Consider the LCCDE associated with a causal LTI system (such a system is said to be at initial rest which assures that all the initial conditions ard zero; i.e., no output occurs before an input is applied) :

$$ \sum_{k=0}^{N} a_k ~y[n-k] = \sum_{k=0}^{M} b_k ~ x[n-k] $$ The order is $\max\{M,N\}$.

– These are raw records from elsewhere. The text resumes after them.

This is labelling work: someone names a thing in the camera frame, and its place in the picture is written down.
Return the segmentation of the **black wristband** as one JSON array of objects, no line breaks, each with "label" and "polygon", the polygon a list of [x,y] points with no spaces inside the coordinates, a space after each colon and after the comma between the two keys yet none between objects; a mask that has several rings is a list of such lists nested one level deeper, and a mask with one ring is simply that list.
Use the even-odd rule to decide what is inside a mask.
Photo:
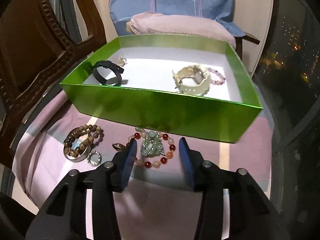
[{"label": "black wristband", "polygon": [[94,78],[105,86],[120,86],[123,72],[123,67],[109,60],[96,62],[92,69]]}]

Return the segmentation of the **carved wooden chair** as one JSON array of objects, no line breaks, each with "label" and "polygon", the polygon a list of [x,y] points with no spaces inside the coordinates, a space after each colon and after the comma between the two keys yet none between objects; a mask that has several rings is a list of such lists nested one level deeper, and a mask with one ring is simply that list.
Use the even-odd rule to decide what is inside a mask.
[{"label": "carved wooden chair", "polygon": [[75,42],[58,22],[49,0],[1,0],[1,163],[12,167],[10,148],[26,114],[44,91],[89,53],[106,43],[93,0],[76,0],[88,38]]}]

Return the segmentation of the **cream white wristwatch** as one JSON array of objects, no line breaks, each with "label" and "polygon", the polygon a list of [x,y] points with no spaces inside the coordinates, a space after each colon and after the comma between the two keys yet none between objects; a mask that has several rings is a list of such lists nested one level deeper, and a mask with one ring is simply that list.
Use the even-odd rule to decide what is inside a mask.
[{"label": "cream white wristwatch", "polygon": [[209,70],[200,65],[183,67],[178,72],[172,72],[175,89],[188,95],[204,95],[209,91],[211,77]]}]

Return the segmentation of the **pink cushion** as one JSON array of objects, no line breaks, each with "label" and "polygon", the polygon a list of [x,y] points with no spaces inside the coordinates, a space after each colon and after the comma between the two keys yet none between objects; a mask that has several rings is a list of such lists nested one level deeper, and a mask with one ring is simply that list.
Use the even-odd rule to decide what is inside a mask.
[{"label": "pink cushion", "polygon": [[175,34],[212,38],[236,48],[235,37],[220,23],[207,18],[143,12],[131,17],[126,30],[136,35]]}]

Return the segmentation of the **pink striped bed sheet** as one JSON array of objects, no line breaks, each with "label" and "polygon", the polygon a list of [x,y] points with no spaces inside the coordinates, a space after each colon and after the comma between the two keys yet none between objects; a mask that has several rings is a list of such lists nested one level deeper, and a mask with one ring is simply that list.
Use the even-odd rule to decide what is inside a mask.
[{"label": "pink striped bed sheet", "polygon": [[[36,113],[18,143],[12,168],[36,206],[42,206],[70,170],[91,169],[87,161],[68,161],[63,155],[63,141],[72,129],[94,124],[104,131],[96,148],[103,161],[113,158],[112,144],[126,143],[135,132],[132,126],[79,113],[64,92]],[[234,144],[190,137],[187,143],[221,169],[245,168],[270,194],[272,129],[272,122],[261,113]],[[127,188],[114,195],[114,202],[122,239],[194,237],[201,195],[187,189],[178,152],[159,168],[134,167]]]}]

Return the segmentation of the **rhinestone ring brooch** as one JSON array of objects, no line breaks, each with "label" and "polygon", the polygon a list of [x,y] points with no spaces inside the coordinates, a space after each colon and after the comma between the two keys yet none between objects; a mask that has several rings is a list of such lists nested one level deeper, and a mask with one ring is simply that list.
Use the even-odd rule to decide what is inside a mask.
[{"label": "rhinestone ring brooch", "polygon": [[87,163],[93,167],[97,167],[101,164],[102,156],[97,151],[91,151],[87,156]]}]

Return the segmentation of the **silver bangle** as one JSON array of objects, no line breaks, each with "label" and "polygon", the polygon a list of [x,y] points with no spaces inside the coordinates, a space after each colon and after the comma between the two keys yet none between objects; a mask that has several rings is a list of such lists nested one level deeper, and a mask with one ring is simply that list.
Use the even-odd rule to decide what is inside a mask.
[{"label": "silver bangle", "polygon": [[72,129],[66,139],[63,141],[63,155],[68,161],[78,163],[85,160],[92,149],[92,143],[87,144],[81,142],[78,146],[73,148],[73,143],[76,142],[82,135],[89,135],[88,132],[80,131],[79,127]]}]

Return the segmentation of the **green cardboard box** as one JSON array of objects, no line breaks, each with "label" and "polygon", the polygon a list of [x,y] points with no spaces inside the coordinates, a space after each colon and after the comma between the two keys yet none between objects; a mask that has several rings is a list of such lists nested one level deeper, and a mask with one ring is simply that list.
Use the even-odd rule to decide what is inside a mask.
[{"label": "green cardboard box", "polygon": [[[101,85],[96,62],[127,63],[119,86]],[[174,74],[199,65],[225,77],[204,95],[181,93]],[[80,63],[61,87],[84,114],[121,124],[223,142],[236,142],[263,105],[249,74],[226,42],[185,35],[122,36]]]}]

Now the LCCDE can be considered to be a cascade of two LTI systems; the RHS represents an IIR-LTI system represented by $A(z)$ and LHS represents an FIR-LTI system represented by $B(z)$. So the system can be represented with the following block diagrams:

$$ x[n] \rightarrow \boxed{ B(z) } \rightarrow v[n] \rightarrow \boxed{ \frac{1}{A(z)} }\rightarrow y[n] \tag{1}$$

or equivalently $$ x[n] \rightarrow \boxed{ \frac{1}{A(z)} } \rightarrow v[n] \rightarrow \boxed{ B(z) } \rightarrow y[n] \tag{2}$$

This follows from the fact that both cascaded systems are LTI and order of LTI systems can be interchanged which follows from the fact that convolution operator is commutative and associative; i.e., $$h_1[n] \star h_2[n] \star x[n] = h_2[n] \star h_1[n] \star x[n] $$

Now, the block diagram of (1) can be implemented with the following signal flow graph which yields a Direct-Form-I structure :

enter image description here

And, the block diagram of (2) can be implemented with the following signal flow graph which yields a Direct-Form-II structure:

enter image description here

The intermediate memory (delays) are merged and the signal flow graph is simplified into the canonical direct-form II form finally as (assuming $N > M$)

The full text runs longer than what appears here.